How does a school return from the harm caused by racist incidents? How does the campus community build or rebuild trust?

What can adults do to build trust with students harmed by racist incidents? What about staff who are harmed by racist incidents?

Why might a school leader not want to address racist issues?

What are we teaching and learning when it comes to race?

#AntiRacistEd Reflection/Action: Take stock of what exists in your school, school district, on your college campus to address racist incidents that stop teaching and learning. In schools we have go to protocols, processes and even policy to address bullying and harassment. Yet, when the bullying or harassment involves race educators do not engage these clearly established protocols, processes or policy designed to support in the moment decision making. In 2016 following the last presidential election schools across the US saw a rise in racist incidents. We are approaching election day again. Are you personally prepared to address incidents in your role? Is your school, school district, college campus prepared to address racist incidents? What steps will you take to prepare?

Week 2

What are we teaching and learning when it comes to race?

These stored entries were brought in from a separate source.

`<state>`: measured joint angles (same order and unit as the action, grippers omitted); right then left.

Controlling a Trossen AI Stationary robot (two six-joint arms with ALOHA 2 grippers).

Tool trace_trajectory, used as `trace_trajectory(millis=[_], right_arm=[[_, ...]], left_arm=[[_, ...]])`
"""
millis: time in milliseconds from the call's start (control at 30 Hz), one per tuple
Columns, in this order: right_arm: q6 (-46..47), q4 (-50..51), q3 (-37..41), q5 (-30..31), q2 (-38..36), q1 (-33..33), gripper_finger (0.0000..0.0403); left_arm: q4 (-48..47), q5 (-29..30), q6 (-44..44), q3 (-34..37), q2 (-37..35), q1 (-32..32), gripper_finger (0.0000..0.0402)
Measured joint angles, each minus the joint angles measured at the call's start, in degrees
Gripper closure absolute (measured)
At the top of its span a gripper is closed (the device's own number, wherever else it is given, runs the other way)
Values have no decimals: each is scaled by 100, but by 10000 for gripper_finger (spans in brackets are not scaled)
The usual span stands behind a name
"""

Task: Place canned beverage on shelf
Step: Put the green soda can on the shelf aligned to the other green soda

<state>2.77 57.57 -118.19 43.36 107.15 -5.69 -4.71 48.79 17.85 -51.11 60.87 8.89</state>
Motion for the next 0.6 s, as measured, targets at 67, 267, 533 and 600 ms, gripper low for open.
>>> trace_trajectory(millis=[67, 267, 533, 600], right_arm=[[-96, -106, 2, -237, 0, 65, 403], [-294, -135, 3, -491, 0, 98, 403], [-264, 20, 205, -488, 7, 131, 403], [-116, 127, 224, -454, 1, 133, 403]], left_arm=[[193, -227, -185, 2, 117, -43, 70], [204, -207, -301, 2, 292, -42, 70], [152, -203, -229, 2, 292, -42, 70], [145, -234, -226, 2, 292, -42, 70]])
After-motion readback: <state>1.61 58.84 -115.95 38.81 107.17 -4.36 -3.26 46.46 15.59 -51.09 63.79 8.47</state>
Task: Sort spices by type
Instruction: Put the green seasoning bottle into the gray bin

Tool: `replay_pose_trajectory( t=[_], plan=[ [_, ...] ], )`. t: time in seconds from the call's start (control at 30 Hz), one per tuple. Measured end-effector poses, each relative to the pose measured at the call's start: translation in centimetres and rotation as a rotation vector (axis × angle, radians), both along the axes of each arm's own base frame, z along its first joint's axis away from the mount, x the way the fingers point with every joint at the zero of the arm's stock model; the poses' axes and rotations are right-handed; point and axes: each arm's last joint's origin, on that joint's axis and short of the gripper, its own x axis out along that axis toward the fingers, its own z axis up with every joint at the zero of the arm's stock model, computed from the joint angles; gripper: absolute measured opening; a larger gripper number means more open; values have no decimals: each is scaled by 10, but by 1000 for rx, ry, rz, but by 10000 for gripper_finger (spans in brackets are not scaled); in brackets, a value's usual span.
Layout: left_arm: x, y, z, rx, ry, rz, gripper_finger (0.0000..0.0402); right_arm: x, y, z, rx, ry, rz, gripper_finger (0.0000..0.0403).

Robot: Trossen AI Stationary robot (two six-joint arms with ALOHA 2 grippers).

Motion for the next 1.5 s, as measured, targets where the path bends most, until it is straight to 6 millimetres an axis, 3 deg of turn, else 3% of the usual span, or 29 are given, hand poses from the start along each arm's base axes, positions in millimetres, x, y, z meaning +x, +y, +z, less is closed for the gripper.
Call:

We are all subjected to the law. In our current reality the law is in jeopardy of being overturned on so many fronts. Not everyone considers the fact that educational institutions are run by administrators and governed by laws that are reinforced by legislators to make sure we do what is expected. What is expected is that we, educators, erase the true history of race in the United States of America. If we face the truth of race in this country we have to own that all throughout history citizens and non-citizens have resisted, protested, and fought back against much of the same issues we see people fighting today.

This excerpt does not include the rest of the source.